Go through the records and report each line holding the string "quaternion".

Dataset entries:
<<<<

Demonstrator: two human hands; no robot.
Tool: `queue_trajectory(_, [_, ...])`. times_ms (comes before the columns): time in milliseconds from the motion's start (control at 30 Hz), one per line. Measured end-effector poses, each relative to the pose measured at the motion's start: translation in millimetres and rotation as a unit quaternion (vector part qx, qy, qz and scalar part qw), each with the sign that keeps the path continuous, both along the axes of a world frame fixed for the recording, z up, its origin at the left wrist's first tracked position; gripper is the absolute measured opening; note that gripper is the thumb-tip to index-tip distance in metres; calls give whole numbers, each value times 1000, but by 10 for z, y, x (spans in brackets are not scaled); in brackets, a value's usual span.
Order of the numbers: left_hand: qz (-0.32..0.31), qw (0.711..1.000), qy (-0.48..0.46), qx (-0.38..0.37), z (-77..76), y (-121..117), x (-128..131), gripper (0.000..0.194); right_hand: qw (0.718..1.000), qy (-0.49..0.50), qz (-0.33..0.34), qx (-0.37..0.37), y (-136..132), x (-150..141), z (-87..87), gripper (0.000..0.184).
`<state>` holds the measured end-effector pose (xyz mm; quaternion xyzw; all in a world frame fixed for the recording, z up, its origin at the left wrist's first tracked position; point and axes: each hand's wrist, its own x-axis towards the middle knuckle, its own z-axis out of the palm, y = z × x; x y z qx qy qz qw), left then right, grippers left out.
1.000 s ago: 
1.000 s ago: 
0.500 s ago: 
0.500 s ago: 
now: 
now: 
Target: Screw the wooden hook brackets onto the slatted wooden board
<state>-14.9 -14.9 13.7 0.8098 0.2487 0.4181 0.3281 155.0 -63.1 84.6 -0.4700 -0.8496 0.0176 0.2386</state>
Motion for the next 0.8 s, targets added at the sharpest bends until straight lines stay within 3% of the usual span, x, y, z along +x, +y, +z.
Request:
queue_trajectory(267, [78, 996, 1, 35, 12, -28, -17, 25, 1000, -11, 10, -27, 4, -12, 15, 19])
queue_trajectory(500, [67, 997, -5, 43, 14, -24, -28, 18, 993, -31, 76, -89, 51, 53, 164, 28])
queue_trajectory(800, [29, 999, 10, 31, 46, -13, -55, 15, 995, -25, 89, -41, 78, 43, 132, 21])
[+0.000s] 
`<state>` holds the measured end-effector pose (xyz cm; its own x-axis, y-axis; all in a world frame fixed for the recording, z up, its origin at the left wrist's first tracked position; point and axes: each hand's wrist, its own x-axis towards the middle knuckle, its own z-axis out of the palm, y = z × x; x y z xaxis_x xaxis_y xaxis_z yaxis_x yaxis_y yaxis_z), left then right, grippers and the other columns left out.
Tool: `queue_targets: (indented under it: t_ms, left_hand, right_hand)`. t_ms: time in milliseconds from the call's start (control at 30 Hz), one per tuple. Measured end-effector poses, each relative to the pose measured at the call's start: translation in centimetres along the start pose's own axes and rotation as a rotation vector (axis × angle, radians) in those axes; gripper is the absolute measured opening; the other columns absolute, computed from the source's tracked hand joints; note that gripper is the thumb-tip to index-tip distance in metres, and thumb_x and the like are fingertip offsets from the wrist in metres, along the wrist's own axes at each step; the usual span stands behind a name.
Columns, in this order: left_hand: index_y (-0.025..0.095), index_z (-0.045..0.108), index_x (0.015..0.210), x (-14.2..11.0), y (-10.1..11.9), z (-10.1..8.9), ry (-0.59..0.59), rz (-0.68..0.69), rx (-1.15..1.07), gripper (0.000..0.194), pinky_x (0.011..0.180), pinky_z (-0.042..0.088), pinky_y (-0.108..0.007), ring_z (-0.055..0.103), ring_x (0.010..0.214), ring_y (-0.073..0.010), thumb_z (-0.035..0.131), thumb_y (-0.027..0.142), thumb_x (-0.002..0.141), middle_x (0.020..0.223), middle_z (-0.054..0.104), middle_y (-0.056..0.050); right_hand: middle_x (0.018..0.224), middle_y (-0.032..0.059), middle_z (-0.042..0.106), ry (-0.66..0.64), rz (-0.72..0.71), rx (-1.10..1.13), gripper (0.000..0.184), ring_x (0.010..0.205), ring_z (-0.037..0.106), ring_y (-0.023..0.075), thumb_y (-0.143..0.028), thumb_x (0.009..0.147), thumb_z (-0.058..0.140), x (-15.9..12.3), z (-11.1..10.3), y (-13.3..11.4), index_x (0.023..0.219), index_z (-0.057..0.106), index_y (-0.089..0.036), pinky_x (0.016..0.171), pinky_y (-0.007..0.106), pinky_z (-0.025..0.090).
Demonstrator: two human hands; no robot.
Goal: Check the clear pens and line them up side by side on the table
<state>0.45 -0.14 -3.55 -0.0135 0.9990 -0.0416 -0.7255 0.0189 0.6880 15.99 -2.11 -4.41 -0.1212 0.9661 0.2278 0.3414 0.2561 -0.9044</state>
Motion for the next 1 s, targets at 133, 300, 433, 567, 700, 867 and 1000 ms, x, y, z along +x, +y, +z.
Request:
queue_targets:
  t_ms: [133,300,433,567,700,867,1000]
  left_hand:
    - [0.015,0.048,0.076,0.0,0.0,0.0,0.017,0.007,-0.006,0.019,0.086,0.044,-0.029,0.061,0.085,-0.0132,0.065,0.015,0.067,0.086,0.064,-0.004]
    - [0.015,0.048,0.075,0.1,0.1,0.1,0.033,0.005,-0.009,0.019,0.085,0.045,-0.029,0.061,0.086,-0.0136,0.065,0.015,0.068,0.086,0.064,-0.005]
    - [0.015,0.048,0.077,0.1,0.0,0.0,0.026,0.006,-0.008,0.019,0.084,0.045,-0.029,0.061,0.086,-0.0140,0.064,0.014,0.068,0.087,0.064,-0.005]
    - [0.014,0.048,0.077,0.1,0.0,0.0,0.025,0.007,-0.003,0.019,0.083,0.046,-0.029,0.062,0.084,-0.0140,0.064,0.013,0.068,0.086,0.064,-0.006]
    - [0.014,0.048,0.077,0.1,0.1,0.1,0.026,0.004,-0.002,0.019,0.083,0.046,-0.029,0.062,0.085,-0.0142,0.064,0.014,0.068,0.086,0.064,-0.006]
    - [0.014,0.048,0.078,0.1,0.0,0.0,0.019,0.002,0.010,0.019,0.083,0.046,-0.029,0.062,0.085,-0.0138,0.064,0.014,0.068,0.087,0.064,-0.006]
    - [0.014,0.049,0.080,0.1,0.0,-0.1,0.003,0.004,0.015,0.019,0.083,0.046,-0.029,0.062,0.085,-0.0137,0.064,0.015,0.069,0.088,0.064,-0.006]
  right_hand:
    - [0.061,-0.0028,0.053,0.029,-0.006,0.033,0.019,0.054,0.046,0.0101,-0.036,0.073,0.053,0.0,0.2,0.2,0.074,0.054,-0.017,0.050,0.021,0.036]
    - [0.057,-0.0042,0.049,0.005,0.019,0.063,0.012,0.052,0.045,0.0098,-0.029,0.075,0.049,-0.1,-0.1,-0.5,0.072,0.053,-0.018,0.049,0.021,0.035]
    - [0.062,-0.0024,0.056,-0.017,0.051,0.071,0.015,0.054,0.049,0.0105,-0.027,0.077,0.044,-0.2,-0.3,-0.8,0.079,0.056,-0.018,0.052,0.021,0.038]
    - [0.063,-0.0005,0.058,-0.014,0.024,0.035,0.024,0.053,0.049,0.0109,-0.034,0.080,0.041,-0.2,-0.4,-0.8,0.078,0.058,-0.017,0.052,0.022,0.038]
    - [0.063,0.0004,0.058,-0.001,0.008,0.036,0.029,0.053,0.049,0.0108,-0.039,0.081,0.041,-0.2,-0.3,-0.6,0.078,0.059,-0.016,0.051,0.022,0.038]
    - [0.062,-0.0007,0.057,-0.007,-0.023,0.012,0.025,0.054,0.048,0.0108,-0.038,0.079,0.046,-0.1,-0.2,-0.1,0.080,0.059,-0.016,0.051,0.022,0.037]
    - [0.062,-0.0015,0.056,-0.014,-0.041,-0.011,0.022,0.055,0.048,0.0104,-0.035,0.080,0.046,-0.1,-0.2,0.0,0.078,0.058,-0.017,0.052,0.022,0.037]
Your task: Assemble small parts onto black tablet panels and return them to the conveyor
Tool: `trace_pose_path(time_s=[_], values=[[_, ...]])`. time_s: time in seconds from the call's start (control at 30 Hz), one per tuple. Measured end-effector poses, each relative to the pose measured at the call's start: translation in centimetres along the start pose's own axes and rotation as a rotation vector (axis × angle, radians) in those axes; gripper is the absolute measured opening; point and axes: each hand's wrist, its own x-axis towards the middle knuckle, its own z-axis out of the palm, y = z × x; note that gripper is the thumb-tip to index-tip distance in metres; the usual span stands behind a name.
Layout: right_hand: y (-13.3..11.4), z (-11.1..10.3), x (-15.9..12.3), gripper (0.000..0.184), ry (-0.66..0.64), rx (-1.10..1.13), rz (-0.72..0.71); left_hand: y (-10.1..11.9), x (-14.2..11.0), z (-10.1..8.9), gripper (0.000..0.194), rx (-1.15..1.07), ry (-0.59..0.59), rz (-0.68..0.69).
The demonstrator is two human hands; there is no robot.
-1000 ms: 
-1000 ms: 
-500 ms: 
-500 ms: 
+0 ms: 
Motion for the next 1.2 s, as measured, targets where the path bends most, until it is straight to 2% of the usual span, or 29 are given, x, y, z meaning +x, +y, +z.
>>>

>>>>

Completed task:
Tool: `queue_trajectory(_, [_, ...])`. times_ms (comes before the columns): time in milliseconds from the motion's start (control at 30 Hz), one per line. Measured end-effector poses, each relative to the pose measured at the motion's start: translation in millimetres and rotation as a unit quaternion (vector part qx, qy, qz and scalar part qw), each with the sign that keeps the path continuous, both along the axes of a world frame fixed for the recording, z up, its origin at the left wrist's first tracked position; gripper is the absolute measured opening; note that gripper is the thumb-tip to index-tip distance in metres; calls give whole numbers, each value times 1000, but by 10 for z, y, x (spans in brackets are not scaled); in brackets, a value's usual span.
`<state>` holds the measured end-effector pose (xyz mm; quaternion xyzw; all in a world frame fixed for the recording, z up, its origin at the left wrist's first tracked position; point and axes: each hand's wrist, its own x-axis towards the middle knuckle, its own z-axis out of the palm, y = z × x; x y z qx qy qz qw), left then right, grippers left out.

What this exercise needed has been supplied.